You only lose (real) wealth via inflation if 1) you hold currency directly, or 2) you hold assets that are notionally defined and inflation is not sufficiently account for in the notional definitions.
So if you hold fiat currency directly in a non-interest bearing account, or in cash under a mattress, then you get hurt by inflation (1). Or if you hold bonds, or a savings account (2), whose interest rate is not large enough to compensate for inflation (particularly unexpected inflation), you will lose real wealth.
But note that these are not as big a problem as most people think. Generally, we do not hold our wealth in currency (1). Although it works acceptably as a store of wealth (and very well as a transaction medium), the opportunity cost is usually so high it is a poor asset over a long period of time, even if there were no inflation. For example, unlike dollars, gold has not lost money to inflation over a long period of time. However, if you held your wealth in gold, you would not have invested it in real estate, or the stock market, or a local franchise, etc. and so the real comparison that should be made is not gold versus dollars but rather gold versus any of the other things you could have invested in.
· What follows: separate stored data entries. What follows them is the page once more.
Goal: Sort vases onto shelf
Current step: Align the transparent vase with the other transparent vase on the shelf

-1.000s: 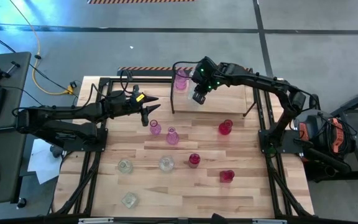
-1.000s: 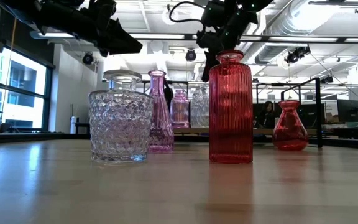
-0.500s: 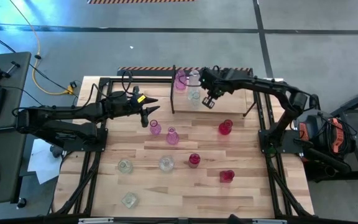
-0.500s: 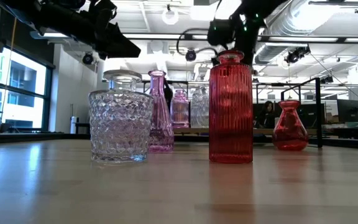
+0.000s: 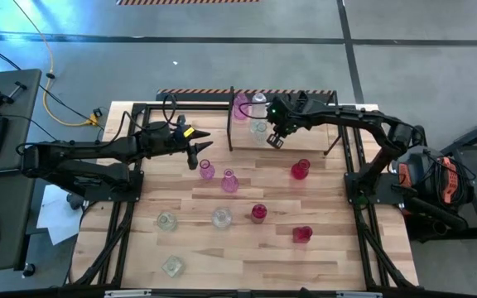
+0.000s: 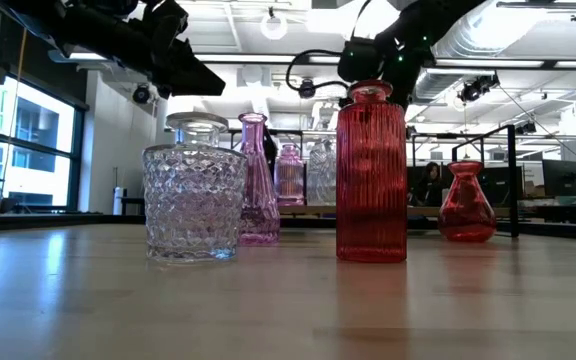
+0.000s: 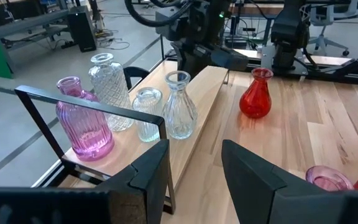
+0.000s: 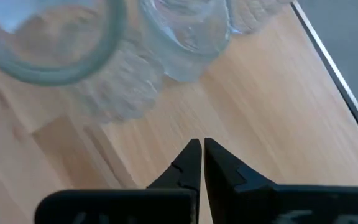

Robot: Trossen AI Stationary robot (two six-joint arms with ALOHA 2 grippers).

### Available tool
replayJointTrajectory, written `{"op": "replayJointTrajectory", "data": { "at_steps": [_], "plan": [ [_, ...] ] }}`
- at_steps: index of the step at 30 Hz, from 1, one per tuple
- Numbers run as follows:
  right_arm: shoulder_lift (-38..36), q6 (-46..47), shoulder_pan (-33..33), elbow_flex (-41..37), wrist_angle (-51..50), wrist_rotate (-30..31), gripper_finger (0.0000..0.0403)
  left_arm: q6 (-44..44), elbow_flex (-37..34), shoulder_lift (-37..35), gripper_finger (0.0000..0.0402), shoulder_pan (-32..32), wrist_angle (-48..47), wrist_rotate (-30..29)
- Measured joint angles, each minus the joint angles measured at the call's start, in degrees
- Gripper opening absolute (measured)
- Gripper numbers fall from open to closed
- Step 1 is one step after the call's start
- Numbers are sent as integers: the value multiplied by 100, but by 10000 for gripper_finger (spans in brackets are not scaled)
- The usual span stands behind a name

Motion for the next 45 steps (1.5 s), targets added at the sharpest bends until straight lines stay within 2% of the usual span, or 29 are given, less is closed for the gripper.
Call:
{"op": "replayJointTrajectory", "data": {
  "at_steps": [9, 45],
  "plan": [
    [2, 6, 156, 0, 305, -301, 0, 0, 0, 0, 140, 0, -4, 0],
    [11, 93, 304, 4, 696, -510, 0, -56, 0, 0, 140, -1, -5, 1]
  ]
}}
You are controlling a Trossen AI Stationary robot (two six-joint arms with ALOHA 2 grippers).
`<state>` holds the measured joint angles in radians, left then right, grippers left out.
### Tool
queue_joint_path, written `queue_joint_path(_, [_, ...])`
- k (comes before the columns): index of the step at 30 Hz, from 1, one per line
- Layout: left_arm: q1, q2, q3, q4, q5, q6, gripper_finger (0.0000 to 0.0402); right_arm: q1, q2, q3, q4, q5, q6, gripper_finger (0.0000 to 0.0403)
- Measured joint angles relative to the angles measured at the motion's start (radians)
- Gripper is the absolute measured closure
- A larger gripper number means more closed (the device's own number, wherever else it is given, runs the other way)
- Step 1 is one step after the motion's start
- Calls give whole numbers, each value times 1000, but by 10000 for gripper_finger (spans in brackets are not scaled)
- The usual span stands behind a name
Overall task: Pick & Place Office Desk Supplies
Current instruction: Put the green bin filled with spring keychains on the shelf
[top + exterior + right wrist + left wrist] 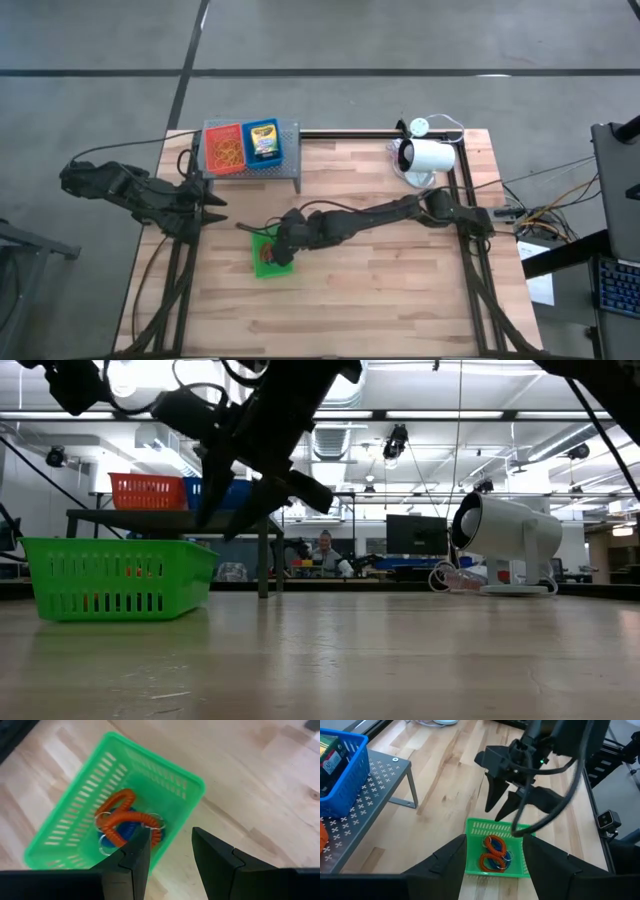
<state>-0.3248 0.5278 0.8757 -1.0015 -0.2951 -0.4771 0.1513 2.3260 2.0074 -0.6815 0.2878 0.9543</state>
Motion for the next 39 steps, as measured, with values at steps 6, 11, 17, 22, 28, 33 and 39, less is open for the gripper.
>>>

And (2) is much less of a problem because typically when we write notional contracts we account (as best we can) for inflation. So bonds during periods where inflation is expected to be high will have high nominal returns, and during periods of low inflation they will have low nominal returns.
Most people will not hold their wealth in a currency, such as dollars or bitcoin or gold, but rather, use those currencies to make transactions (ie. purchase goods and services, or temporarily as they sell one asset and buy another), and put their wealth into productive assets. The value of productive assets is not dependent on the value of the currency that they are denominated in, but rather, in the short run, the simple supply and demand for that asset, and in the long run, on the share of the total economy (across all currencies and denominations) that the asset is able to command.
If in 20 years, if some company such as Google controls 50% of the total productive capacity of the entire globe, then it doesn't matter if you sell 1/1,000,000,000,000 of the company in dollars, euros, yuan, or bitcoin, the relative value of those currencies will be balanced to reflect 50% * 1/1,000,000,000,000 of the world's GDP.